[What you have to do]
Would you give the number of lines below in which the string "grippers" appears? Nothing else is needed.

[Data shown]
------------

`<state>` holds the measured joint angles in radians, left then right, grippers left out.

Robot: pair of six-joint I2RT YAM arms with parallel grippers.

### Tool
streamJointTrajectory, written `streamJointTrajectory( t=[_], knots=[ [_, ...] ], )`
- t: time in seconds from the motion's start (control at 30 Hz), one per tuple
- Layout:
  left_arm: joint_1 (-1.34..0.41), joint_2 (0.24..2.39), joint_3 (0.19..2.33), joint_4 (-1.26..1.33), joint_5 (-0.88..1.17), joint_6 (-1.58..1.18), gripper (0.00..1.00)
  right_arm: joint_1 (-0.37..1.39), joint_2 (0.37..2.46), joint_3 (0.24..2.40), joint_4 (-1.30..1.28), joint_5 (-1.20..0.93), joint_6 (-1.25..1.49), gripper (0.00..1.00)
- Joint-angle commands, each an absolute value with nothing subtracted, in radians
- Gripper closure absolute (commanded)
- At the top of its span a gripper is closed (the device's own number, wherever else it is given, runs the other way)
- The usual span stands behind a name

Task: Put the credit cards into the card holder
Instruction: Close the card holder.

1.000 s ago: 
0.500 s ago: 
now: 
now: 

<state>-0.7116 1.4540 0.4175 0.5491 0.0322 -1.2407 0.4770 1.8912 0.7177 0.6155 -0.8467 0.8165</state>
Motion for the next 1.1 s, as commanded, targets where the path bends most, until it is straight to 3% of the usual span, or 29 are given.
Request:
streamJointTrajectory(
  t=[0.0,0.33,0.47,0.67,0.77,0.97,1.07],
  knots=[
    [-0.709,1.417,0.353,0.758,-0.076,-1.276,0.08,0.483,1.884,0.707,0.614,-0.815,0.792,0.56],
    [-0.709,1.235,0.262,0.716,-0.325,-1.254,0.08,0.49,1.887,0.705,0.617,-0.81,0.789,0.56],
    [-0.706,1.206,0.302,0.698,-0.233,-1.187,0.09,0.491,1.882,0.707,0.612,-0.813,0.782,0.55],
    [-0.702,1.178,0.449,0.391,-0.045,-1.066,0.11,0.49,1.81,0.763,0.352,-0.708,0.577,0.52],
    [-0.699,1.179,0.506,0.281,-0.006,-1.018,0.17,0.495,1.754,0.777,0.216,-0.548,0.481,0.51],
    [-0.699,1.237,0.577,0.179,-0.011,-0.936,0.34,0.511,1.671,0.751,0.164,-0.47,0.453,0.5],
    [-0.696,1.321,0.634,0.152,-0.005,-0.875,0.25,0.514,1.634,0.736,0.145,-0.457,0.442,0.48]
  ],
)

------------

[Your response]
2